At night, thousands of portholes – the windows of that floating metropolis – shone brighter than the stars. The pounding of the engines was deafening. They sounded like an ironclad army tramping across the ocean.
During the daytime I tried to spot some of the crew, but the deck was so far above me I could scarcely make out a thing. Whenever distant figures came to the rail and threw garbage over the side, as they did from time to time, I set up a tremendous hullabaloo. I yelled and gesticulated, jumped up and down on the raft and waved my palm-leaf sail, but my efforts were as futile as the Minipirates’ attempts to board a merchantman.
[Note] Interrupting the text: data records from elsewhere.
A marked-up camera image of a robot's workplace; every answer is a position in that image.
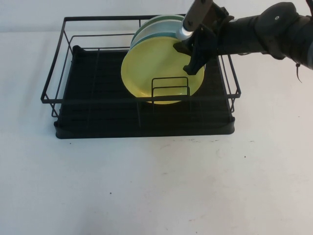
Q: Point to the yellow round plate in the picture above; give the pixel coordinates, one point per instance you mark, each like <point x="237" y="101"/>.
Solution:
<point x="151" y="66"/>

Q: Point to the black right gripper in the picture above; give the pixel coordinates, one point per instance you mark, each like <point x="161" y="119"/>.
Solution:
<point x="215" y="22"/>

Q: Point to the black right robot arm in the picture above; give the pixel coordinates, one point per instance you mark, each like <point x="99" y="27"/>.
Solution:
<point x="244" y="34"/>

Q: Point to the green round plate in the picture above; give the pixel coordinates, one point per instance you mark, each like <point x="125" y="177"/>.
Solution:
<point x="166" y="17"/>

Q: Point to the teal round plate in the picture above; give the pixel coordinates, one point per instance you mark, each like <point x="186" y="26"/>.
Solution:
<point x="151" y="36"/>

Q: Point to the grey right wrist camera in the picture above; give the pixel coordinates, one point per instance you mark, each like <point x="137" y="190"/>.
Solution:
<point x="193" y="17"/>

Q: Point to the black plastic drip tray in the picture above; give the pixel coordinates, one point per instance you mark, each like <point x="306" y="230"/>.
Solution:
<point x="146" y="132"/>

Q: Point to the pale blue round plate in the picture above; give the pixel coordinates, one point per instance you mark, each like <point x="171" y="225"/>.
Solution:
<point x="159" y="27"/>

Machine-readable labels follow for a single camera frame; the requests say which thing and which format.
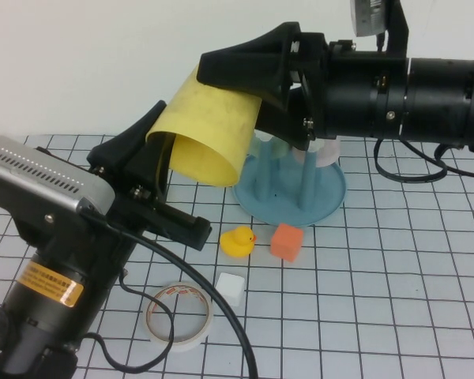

They weren’t without their dangers, too. On more than one occasion I was almost sucked into the wash of the gigantic propellers, and swarms of sharks crowded around the hull to fight for the scraps of food that were forever being thrown overboard. At times the creatures were so numerous that I could have walked to the ship’s side across their backs.
A voice in my head
But the most astonishing feature was something else. In spite of the huge vessel’s monstrous ugliness, it held a mysterious fascination for me. There was no discernible reason for this. Although the ship was repulsive in every way, my dearest wish was to sail the seas in her. This desire had taken root in me when the Moloch first appeared on the horizon, a tiny speck growing bigger the nearer she came. While she was passing my raft it became positively overpowering.
‘Come!’ said a voice in my head.
‘Come aboard the Moloch!’
The words had an unearthly ring, as if uttered by some disembodied being in the world hereafter.
‘Come!’ it said. ‘Come aboard the Moloch!’
I should have liked nothing better than to obey its summons. I now know it was my good fortune that the sharks formed an insurmountable barrier between me and the ship, but at the time it nearly broke my little heart to watch the Moloch sail away.
‘Come! Come aboard the Moloch!’
The gigantic ship eventually disappeared from view, but the sky remained dark for a long time to come, like the aftermath of a receding storm.
The voice in my head grew ever fainter.
‘Come!’ it said, very softly. ‘Come aboard the Moloch!’
Then they were gone, both the ship and the voice.